The cold-start time — currently ~700-1100ms, dominated by jiti transpile. Fix this before launch (see perf audit) or avoid the topic.
"Better than <tool X>" — SumoCode is a personal extension built on Pi. Frame it as "what's possible when you own the experience layer", not as a competitor.
Cross-platform claims — macOS only for v1. Linux/Windows is on the roadmap, not shipped.
Memory features — Remnic memory daemon is in PRD, not shipped in v0.1.0. Don't promise what's not built.

A draft tweet thread

built a Pi extension called SumoCode — a Cathedral-themed terminal AI agent UI.

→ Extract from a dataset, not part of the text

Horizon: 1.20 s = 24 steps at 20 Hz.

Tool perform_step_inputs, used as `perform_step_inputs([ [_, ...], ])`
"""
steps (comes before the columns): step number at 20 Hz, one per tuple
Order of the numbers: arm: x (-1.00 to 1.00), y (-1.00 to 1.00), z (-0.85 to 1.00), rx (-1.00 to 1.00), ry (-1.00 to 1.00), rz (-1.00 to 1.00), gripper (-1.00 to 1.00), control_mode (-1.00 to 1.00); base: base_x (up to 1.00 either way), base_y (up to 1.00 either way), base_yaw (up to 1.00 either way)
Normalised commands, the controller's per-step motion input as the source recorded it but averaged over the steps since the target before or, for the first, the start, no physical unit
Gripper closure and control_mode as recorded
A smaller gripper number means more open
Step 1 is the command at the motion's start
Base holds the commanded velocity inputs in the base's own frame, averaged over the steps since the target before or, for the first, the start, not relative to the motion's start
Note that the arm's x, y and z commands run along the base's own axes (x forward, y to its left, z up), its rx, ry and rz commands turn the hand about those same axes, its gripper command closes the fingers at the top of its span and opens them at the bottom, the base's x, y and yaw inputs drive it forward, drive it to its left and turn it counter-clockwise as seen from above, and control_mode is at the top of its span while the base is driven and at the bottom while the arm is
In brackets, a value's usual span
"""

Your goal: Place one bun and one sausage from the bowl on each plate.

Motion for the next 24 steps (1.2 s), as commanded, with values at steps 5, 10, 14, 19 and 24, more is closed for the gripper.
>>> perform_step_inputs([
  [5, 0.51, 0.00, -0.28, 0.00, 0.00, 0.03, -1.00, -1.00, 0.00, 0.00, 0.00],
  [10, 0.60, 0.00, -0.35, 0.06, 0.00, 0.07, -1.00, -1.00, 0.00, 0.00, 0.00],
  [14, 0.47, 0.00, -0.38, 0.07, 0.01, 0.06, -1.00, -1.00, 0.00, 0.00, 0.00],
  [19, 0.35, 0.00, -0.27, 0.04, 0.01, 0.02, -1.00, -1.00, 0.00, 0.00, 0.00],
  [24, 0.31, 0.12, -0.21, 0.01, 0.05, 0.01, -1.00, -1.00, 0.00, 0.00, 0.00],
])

retained renderer, Yoga flexbox layout, CellBuffer compositor, frame diff, mouse SGR routing. all in TypeScript on top of @mariozechner/pi-mono.

here's how it works ↓

terminals are just a 2D grid of styled cells with an event stream.

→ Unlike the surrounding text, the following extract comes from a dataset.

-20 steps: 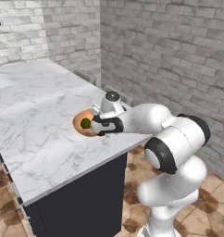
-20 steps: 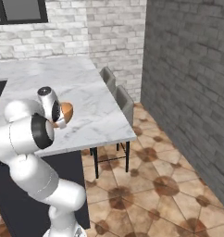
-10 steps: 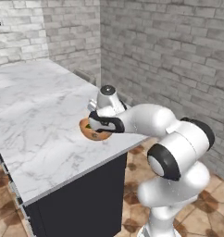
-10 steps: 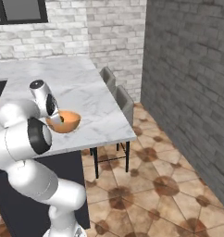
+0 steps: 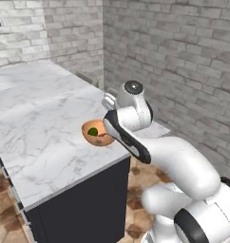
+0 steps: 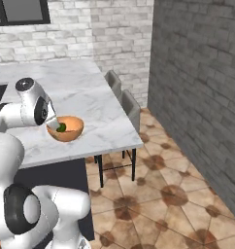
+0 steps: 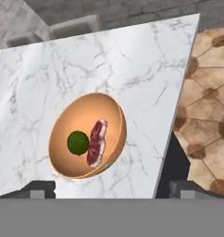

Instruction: The microwave is finished heating the steak and lime. Take the bowl containing the food and place it on the dining counter.

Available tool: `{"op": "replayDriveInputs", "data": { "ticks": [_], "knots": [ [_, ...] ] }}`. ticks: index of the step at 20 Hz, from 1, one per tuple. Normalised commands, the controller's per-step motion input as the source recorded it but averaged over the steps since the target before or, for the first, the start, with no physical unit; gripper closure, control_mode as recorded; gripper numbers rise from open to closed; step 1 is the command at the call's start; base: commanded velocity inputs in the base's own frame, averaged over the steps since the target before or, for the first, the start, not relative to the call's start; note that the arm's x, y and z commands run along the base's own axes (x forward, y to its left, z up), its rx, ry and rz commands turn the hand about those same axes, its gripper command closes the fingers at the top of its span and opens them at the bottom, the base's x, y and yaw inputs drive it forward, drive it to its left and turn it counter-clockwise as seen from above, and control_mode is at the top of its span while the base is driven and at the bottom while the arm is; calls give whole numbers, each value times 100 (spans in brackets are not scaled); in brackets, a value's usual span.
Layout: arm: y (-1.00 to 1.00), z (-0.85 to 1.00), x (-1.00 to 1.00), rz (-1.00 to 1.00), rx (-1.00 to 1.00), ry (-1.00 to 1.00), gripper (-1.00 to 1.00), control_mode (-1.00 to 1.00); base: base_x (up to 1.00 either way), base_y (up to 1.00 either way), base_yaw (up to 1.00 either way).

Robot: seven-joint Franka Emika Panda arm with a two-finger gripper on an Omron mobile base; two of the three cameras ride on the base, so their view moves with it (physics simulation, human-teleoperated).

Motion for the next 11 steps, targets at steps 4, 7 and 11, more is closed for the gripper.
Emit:
{"op": "replayDriveInputs", "data": {
  "ticks": [4, 7, 11],
  "knots": [
    [-43, 2, -100, 10, 0, -25, -100, -100, 0, 0, 0],
    [-29, -19, -100, 8, 0, -24, -100, -100, 0, 0, 0],
    [-15, 0, -100, 8, -3, -21, -100, -100, 0, 0, 0]
  ]
}}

if that clicks, the rest is just React for terminals.

• Yoga (the same one in React Native) for layout
• CellBuffer = your DOM
• diffFrames = your virtual DOM diff
• ANSI escape codes = your CSS

why «retained» matters: the alternative is rebuilding every frame from scratch.

retained = keep the layout tree alive, only re-composite changed nodes.

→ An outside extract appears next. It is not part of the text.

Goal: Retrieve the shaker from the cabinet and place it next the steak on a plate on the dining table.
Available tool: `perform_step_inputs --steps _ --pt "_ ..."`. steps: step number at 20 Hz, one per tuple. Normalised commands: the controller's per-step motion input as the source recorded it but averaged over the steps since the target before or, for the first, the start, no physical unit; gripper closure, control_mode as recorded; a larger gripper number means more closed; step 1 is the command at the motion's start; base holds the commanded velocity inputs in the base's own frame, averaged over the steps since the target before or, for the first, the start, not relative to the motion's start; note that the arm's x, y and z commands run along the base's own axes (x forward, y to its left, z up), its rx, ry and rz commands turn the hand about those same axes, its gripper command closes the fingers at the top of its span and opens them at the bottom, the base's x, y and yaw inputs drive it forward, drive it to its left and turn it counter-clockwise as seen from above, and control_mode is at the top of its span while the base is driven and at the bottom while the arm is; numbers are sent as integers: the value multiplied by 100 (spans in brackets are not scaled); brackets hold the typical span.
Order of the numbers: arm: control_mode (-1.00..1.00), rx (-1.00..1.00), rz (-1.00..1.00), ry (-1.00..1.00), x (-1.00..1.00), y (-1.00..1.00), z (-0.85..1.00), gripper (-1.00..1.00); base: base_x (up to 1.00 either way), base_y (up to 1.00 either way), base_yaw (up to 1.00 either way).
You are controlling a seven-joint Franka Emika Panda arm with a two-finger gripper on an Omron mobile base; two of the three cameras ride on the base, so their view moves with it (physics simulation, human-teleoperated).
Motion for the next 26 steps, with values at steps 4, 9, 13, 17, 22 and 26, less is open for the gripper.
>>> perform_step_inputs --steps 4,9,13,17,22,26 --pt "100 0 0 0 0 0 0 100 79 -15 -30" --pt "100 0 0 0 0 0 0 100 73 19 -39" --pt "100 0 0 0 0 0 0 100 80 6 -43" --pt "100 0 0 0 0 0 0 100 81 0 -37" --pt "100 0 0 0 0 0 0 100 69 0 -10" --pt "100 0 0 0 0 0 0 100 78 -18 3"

the per-row column-range diff (borrowed from OpenTUI) saves 50-90% of bytes per streaming frame.

five preattentive state colors in the footer:

🟢 READY · 🟡 MEDITATING · 🔵 ILLUMINATING · 🔴 DEFERRING · 🟣 INSCRIBING

you can tell what the agent is doing in <250ms without looking directly at the dot. that's the whole goal.

owning the alt-screen properly is the hardest part of TUI work.

SIGINT, SIGTERM, SIGHUP, SIGTSTP, SIGCONT, uncaughtException — all five paths converge on one cleanup sequence (kitty pop, modifyOtherKeys off, paste off, mouse off, altscreen off).

your shell stays clean even when SumoCode crashes.

three convergent verification lanes for visual regressions:

• component (fixture → ANSI)
• fixture (TranscriptViewModel → full scene)
• runtime (real PTY capture)

all converge through @xterm/headless → cell-grid → diff vs Bible HTML reference. the cell diff is the CI gate, not pixels.

the public/private split:

• sumocode (this repo) = UI, MIT, public
• sumocode-config (private) = persona, memory, settings, MCP

one git pull moves my identity between machines. no tooling, no secrets in the public repo.

install:

pi install git:github.com/dhruvkelawala/sumocode

README + arch guide in the repo. v0.1.0 today; theme system, memory daemon, full visual harness landing in v0.2-v1.0 over the next eight weeks.

built for me. shared because the patterns might be useful to you.

One-line elevator

SumoCode is shadcn/ui for terminal AI agents — built on @mariozechner/pi-mono, with a retained renderer that owns the alternate screen and treats every state as a typed token.